* Exercise details
Starting with the line that contains "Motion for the", copy every remaining line of the data below exactly, the last one included.

_ _ _ _

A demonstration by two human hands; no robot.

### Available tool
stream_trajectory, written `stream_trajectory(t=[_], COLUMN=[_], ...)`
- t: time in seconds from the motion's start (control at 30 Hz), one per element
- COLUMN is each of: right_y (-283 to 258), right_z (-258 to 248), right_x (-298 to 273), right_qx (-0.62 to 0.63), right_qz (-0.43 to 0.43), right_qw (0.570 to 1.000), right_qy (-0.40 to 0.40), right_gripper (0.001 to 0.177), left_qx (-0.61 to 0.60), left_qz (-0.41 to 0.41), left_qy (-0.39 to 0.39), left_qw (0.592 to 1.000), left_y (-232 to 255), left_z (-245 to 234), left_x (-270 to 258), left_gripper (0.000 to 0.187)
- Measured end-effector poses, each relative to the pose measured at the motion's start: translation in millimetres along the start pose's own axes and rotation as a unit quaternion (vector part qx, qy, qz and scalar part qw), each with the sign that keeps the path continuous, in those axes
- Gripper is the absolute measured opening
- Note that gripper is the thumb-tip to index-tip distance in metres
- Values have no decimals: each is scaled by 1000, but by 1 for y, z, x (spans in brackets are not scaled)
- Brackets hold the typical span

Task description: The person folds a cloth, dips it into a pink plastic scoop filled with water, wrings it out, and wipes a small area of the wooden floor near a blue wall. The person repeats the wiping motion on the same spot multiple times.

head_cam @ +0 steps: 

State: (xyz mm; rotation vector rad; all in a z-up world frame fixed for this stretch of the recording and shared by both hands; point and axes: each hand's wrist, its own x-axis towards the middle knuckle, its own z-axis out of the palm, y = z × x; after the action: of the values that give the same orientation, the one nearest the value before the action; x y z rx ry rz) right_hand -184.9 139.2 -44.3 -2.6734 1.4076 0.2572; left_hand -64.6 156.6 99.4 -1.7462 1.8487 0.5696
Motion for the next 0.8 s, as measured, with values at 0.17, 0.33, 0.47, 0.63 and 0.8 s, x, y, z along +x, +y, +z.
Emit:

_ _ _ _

* Your solution
Motion for the next 0.8 s, as measured, with values at 0.17, 0.33, 0.47, 0.63 and 0.8 s, x, y, z along +x, +y, +z.
Emit:

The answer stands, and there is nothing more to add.